**What you have to do**
Retype the data that follows, keeping every character the same.

**Supplied information**
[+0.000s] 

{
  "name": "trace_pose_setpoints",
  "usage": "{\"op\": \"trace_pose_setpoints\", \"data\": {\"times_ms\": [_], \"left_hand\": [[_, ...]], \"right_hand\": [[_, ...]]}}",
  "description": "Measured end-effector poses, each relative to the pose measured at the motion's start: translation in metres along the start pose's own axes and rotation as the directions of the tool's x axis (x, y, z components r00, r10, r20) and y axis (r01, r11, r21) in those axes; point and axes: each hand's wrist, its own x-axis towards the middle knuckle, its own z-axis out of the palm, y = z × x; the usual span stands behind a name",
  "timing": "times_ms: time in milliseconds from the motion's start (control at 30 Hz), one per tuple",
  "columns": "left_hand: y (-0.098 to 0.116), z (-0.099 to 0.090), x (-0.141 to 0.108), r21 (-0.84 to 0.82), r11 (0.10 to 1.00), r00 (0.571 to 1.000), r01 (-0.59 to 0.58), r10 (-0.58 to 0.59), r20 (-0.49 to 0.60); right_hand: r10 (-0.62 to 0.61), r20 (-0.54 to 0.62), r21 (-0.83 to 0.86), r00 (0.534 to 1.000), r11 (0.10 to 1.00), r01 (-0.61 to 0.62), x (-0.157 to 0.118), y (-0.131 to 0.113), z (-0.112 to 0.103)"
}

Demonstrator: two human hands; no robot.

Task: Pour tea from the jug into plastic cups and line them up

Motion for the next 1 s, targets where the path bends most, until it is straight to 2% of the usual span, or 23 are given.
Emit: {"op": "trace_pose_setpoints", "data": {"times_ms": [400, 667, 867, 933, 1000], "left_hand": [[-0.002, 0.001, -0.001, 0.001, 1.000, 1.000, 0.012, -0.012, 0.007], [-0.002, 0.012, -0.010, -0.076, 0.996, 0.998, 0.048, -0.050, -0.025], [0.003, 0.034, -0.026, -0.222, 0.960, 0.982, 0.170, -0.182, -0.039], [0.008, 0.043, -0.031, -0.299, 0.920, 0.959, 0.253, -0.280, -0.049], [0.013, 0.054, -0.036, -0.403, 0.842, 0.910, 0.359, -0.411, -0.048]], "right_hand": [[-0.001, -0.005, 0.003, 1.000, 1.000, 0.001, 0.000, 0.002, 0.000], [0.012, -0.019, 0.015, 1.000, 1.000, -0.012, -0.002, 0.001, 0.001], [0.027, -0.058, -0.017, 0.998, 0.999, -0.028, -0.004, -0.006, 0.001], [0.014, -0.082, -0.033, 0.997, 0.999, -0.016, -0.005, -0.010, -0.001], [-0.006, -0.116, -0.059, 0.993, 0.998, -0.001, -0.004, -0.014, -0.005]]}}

**Exercise output**
[+0.000s] 

{
  "name": "trace_pose_setpoints",
  "usage": "{\"op\": \"trace_pose_setpoints\", \"data\": {\"times_ms\": [_], \"left_hand\": [[_, ...]], \"right_hand\": [[_, ...]]}}",
  "description": "Measured end-effector poses, each relative to the pose measured at the motion's start: translation in metres along the start pose's own axes and rotation as the directions of the tool's x axis (x, y, z components r00, r10, r20) and y axis (r01, r11, r21) in those axes; point and axes: each hand's wrist, its own x-axis towards the middle knuckle, its own z-axis out of the palm, y = z × x; the usual span stands behind a name",
  "timing": "times_ms: time in milliseconds from the motion's start (control at 30 Hz), one per tuple",
  "columns": "left_hand: y (-0.098 to 0.116), z (-0.099 to 0.090), x (-0.141 to 0.108), r21 (-0.84 to 0.82), r11 (0.10 to 1.00), r00 (0.571 to 1.000), r01 (-0.59 to 0.58), r10 (-0.58 to 0.59), r20 (-0.49 to 0.60); right_hand: r10 (-0.62 to 0.61), r20 (-0.54 to 0.62), r21 (-0.83 to 0.86), r00 (0.534 to 1.000), r11 (0.10 to 1.00), r01 (-0.61 to 0.62), x (-0.157 to 0.118), y (-0.131 to 0.113), z (-0.112 to 0.103)"
}

Demonstrator: two human hands; no robot.

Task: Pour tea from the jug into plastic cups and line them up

Motion for the next 1 s, targets where the path bends most, until it is straight to 2% of the usual span, or 23 are given.
Emit: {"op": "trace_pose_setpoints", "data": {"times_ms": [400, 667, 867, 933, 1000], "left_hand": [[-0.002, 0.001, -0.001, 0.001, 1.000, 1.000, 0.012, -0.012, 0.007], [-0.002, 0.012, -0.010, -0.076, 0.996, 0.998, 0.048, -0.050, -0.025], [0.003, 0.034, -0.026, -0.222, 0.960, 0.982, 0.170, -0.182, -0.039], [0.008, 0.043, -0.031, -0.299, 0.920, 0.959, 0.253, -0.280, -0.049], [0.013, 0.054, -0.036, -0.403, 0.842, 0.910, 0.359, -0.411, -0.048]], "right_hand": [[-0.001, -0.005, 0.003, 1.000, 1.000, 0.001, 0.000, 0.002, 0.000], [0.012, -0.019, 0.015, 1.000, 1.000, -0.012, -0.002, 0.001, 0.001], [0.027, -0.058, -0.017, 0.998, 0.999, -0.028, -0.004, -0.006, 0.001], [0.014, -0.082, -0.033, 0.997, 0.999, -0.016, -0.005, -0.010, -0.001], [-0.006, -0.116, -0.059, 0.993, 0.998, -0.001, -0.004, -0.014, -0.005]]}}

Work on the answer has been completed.